O – Quelque trait n’est pas vertical : elle est vraie pour les parties (2) et (3) ; elle est fausse pour les parties (1) et (4). Le secteur (2) met en évidence la présence de traits non verticaux et de trait verticaux.

A et E, sont vraies ensemble lorsque aucun trait existe. Et elles sont fausses ensemble lorsque quelque trait est vertical, ce qui veut dire, que, lorsque un trait existe A ou E sont vrai, et non les deux ensemble, qui sont alors faux.

Voilà ce que la logique de Peirce introduit. Les deux universelles A et E sont vraies ensemble lorsque aucun trait n’existe. Dans le cas où un trait existe, les deux universelles A et E sont fausses ensemble, ainsi nous retombons dans la logique classique d’Aristote. Dans la logique d’Aristote les deux universelles, indépendamment de l’existence d’un trait, sont toujours ensemble fausses.

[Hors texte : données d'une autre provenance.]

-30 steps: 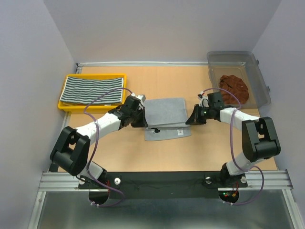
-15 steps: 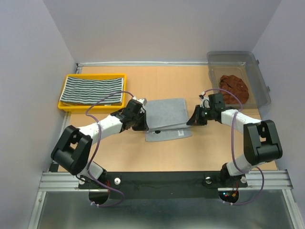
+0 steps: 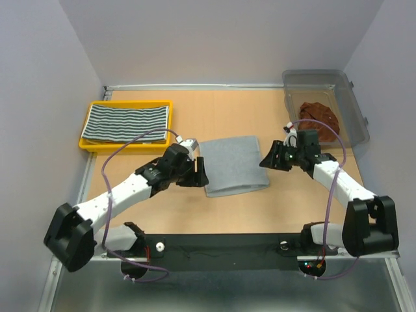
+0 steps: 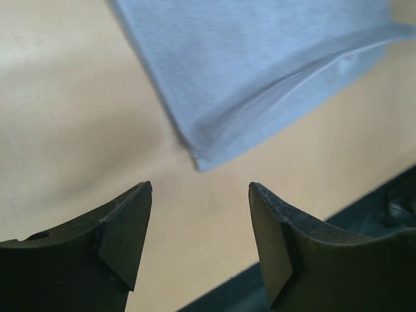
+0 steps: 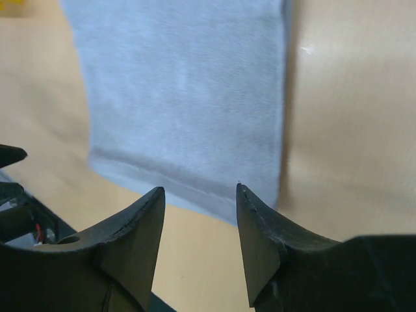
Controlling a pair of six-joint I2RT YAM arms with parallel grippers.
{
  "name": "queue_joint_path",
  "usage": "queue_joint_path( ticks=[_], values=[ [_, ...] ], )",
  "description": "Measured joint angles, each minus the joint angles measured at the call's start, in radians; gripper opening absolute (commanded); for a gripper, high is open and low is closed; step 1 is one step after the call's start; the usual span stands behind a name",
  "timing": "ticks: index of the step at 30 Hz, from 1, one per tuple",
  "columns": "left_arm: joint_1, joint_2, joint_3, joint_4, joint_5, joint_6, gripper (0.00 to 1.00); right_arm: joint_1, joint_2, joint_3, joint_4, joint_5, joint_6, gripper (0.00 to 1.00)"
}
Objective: Fold and stack the towels
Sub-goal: Fold the towel
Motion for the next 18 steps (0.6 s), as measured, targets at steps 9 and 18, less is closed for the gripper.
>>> queue_joint_path(
  ticks=[9, 18],
  values=[
    [-0.02, -0.045, -0.009, 0.022, -0.017, -0.043, 0.63, 0.014, -0.053, 0.021, -0.001, -0.03, -0.006, 0.52],
    [-0.107, 0.255, 0.114, 0.045, -0.061, -0.048, 0.52, 0.078, 0.094, 0.033, 0.006, 0.072, 0.0, 0.49]
  ],
)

Dans la logique de Peirce, comme dans la logique d’Aristote, la non-existence du trait ne rend pas fausse la proposition universelle « Tout trait est vertical ». Mais dans la logique de Peirce cette non-existence du trait pose en même temps comme vrai l’universelle « Aucun trait est vertical ». 

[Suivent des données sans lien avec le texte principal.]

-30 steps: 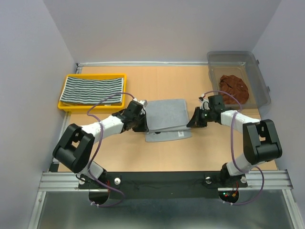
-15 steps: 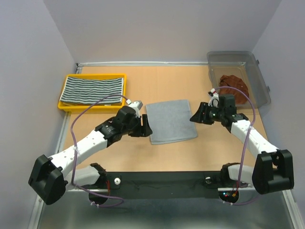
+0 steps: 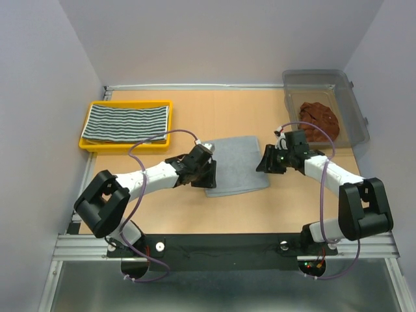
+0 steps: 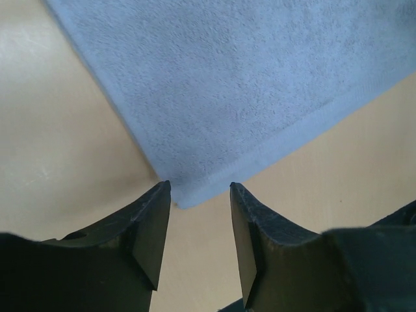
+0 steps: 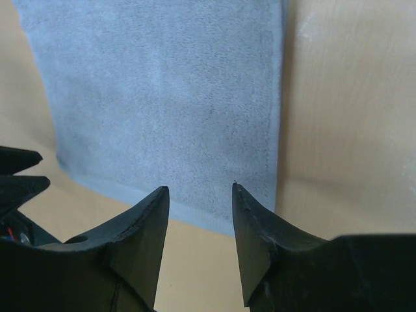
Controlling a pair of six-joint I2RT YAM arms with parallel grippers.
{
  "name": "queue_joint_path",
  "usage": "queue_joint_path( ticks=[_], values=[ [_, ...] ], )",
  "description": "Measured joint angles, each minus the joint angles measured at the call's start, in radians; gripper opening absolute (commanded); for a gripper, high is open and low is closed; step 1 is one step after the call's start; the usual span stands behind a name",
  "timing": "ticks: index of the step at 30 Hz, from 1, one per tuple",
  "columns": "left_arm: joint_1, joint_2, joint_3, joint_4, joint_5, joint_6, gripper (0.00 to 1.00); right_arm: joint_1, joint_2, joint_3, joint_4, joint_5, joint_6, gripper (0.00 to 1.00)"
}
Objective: Fold and stack the towels
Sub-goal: Fold the towel
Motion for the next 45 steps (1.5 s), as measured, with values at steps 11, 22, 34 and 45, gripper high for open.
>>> queue_joint_path(
  ticks=[11, 22, 34, 45],
  values=[
    [-0.046, 0.011, -0.08, 0.015, -0.088, -0.152, 0.53, 0.0, -0.103, -0.109, -0.001, 0.164, 0.026, 0.49],
    [-0.046, 0.011, -0.082, 0.033, -0.109, -0.206, 0.33, 0.0, -0.099, -0.116, 0.005, 0.187, 0.052, 0.45],
    [-0.053, 0.011, -0.082, 0.035, -0.11, -0.213, 0.2, 0.0, -0.068, -0.156, 0.01, 0.158, 0.052, 0.45],
    [-0.053, 0.014, -0.082, 0.034, -0.112, -0.224, 0.44, 0.0, -0.068, -0.161, 0.023, 0.158, 0.055, 0.45]
  ],
)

Prenons maintenant la fonction du Nom-du-Père et les propositions A E I O, en posant comme sujet de la proposition « père » et comme prédicat « Dieu », et nous obtenons :

             A – Tout père est Dieu

             E – Aucun père est Dieu

             I – Quelque père remplit la fonction de Dieu

             O – Quelque père ne remplit pas la fonction de Dieu

 


[1] Aristote, Organon, Traduction et notes J. Tricot, Vrin, Paris, 1994. Pour s’initier à la logique, voir : Couillaud B., Raisonner en vérité, Traité de logique, F.-X. de Guibert, Paris, 2003 ; Copi I., Introduzione alla logica, Il Mulino, Bologna, 1964.

Phasis lexis

Appliquons à ces propositions la logique de Peirce. « Tout père est Dieu » et « aucun père n’est Dieu » sont vrais ensemble s’il n’y a pas l’expérience d’un père qui soit dieu. La fonction du Nom-du-Père est donc toujours vraie, mais chacun aura la charge de contrôler s’il y a un père ou non de cette sorte.  S’il n’y en a pas, la formule reste universelle mais elle n’est vérifiée que dans le secteur vide. Dans ce cas-ci nous sommes dans la psychose. Cette articulation logique sera mise de côté dans les séminaires suivants, pour être reprise dans le séminaire sur l’acte psychanalytique. Selon Darmon, « Cette disposition des places en quadrant, commandée par la fonction du Nom-du-Père et de la castration, constitue une première ébauche d’une logique rendant compte de la répartition sexuée des « parlêtres ». C’est ainsi que nous trouvons dans le tableau de la sexuation présenté dans le Séminaire « Encore », ce que Lacan appelle un « logique élastique », soit une écriture assez puissante pour rendre compte des conséquences de la découverte freudienne. Si ces formules de la sexuation lues à la lumière de la logique classique ou même intuitionniste, paraissent inconsistantes, c’est parce qu’elles nécessitent semble-t-il un point de vue différent qui prendrait en compte les élaborations topologiques de Lacan comme nous le verrons plus loin ». [1] 

 

[1] Darmon M., Essais sur la topologie lacanienne, Editions de l’Association Freudienne,  p. 276-277.